Rapid discovery of high hardness multi-principal-element alloys using a generative adversarial network model

Abstract

Multi-principal element alloys (MPEAs) continue to gain research prominence due to their promising high-temperature microstructural and mechanical properties. Recently, machine learning (ML) and materials informatics have been used extensively for screening MPEAs, however, most of these efforts were focused on constructing classification and regression models for predicting phase stability and mechanical properties of known compositions. These approaches may accelerate the screening process but optimizing new compositions with desirable properties within a practical time frame from an infinitely large design space of MPEA systems remains a grand challenge. To tackle this composition optimization challenge, a generative adversarial network coupled with a neural-network ML model was utilized to design MPEAs by filtering compositions that have high hardness.
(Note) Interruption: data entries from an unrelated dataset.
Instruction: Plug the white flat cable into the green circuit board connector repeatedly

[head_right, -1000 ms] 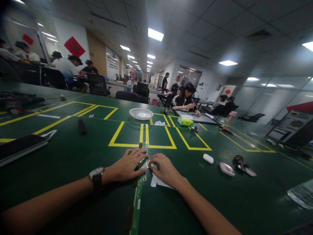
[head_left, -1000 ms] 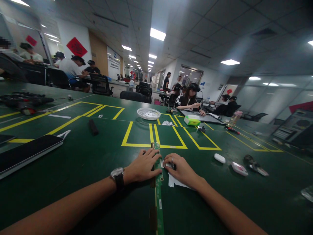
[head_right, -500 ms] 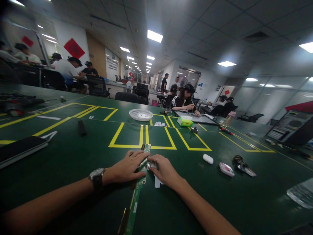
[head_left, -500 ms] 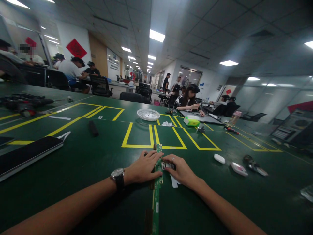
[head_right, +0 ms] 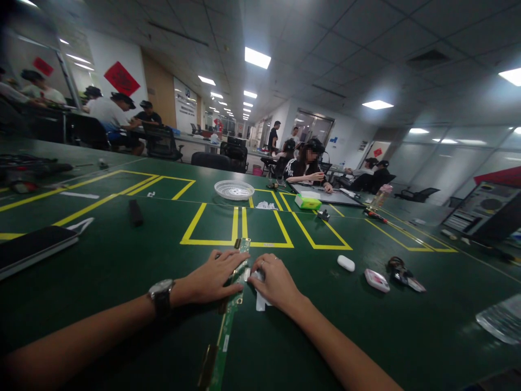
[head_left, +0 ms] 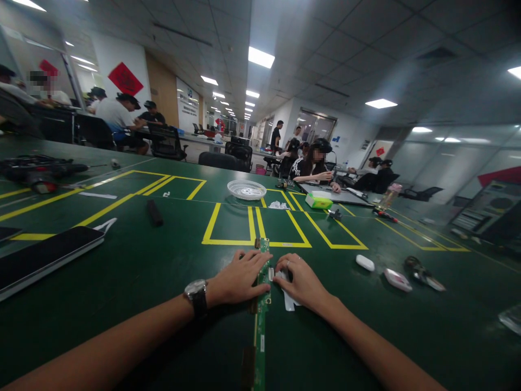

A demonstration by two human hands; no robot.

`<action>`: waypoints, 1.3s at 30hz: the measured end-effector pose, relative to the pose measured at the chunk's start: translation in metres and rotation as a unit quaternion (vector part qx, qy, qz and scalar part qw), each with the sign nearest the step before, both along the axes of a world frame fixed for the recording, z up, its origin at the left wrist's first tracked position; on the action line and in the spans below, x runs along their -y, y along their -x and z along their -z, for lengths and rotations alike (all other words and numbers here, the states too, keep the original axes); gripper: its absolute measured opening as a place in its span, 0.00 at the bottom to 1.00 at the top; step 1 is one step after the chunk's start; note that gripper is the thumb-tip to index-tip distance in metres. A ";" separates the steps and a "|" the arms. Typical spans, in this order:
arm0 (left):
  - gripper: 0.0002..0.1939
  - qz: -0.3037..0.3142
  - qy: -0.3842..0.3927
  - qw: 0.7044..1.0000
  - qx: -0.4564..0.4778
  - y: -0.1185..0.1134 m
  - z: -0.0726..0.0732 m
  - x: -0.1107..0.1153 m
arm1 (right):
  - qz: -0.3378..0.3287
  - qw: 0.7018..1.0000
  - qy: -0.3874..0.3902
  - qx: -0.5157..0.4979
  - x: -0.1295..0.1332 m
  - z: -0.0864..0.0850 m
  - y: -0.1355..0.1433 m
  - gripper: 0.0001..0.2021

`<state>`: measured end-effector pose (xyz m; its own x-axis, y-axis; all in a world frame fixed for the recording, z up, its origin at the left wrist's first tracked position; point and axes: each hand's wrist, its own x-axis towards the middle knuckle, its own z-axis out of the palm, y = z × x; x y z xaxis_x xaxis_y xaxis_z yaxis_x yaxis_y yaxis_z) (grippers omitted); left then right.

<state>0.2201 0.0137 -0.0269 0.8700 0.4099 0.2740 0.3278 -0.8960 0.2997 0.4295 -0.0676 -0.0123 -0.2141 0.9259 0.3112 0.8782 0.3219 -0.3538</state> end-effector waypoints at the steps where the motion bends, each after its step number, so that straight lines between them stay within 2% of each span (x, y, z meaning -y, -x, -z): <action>1: 0.34 0.001 0.001 1.000 0.000 0.000 0.000 0.000 | -0.002 1.000 0.001 0.001 0.000 0.000 0.000 0.05; 13: 0.33 0.007 -0.011 1.000 -0.001 -0.002 0.003 -0.001 | -0.038 0.999 0.000 -0.002 -0.001 0.005 -0.004 0.06; 19: 0.34 0.005 -0.010 1.000 0.006 -0.001 0.002 0.000 | 0.009 1.000 -0.015 0.021 0.002 0.000 -0.005 0.08; 26: 0.33 0.008 -0.010 1.000 -0.004 -0.001 0.002 0.001 | -0.026 1.000 0.000 0.013 0.003 -0.002 -0.005 0.09; 39: 0.33 0.010 -0.013 1.000 -0.008 -0.002 0.001 -0.001 | -0.036 0.999 0.004 -0.001 -0.001 0.005 -0.007 0.10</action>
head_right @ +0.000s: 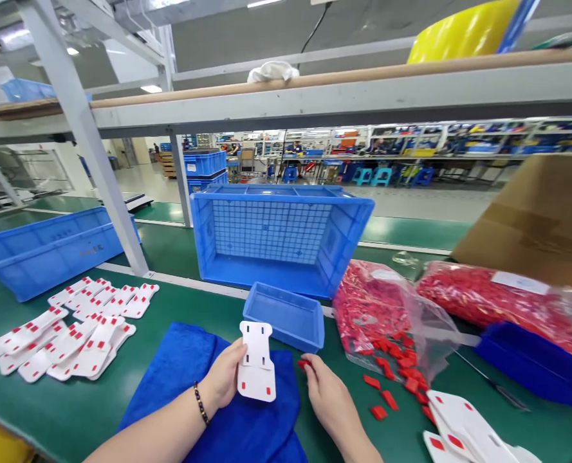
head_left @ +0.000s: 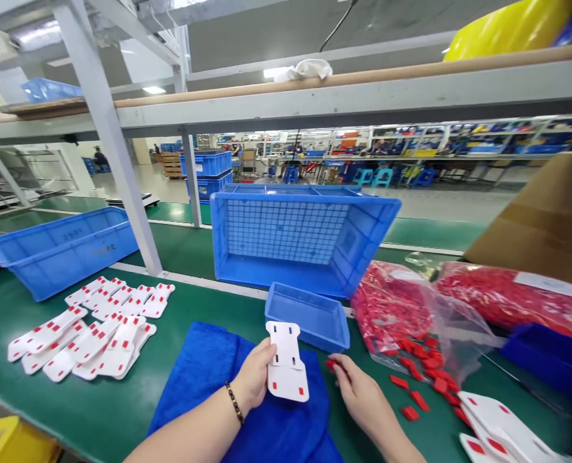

Even in a high-dimensional space with 18 elements as descriptors, the ML model was able to generate optimized compositions from which one composition was found to have 10% higher hardness (941 HV) than the maximum in the training data (857 HV). Density-functional theory was used to provide thermodynamic and electronic insights to higher hardness of the new MPEA found. The present work can optimize compositions from a wide design space of 18 elements (including W, Ta and Nb) that presents an opportunity to synthesize new compositions for applications ranging from corrosion-resistant alloys to nuclear materials. The findings suggest that generative ML can greatly accelerate materials discovery by identifying novel compositions, which can serve as a data-informed tool to guide experiments.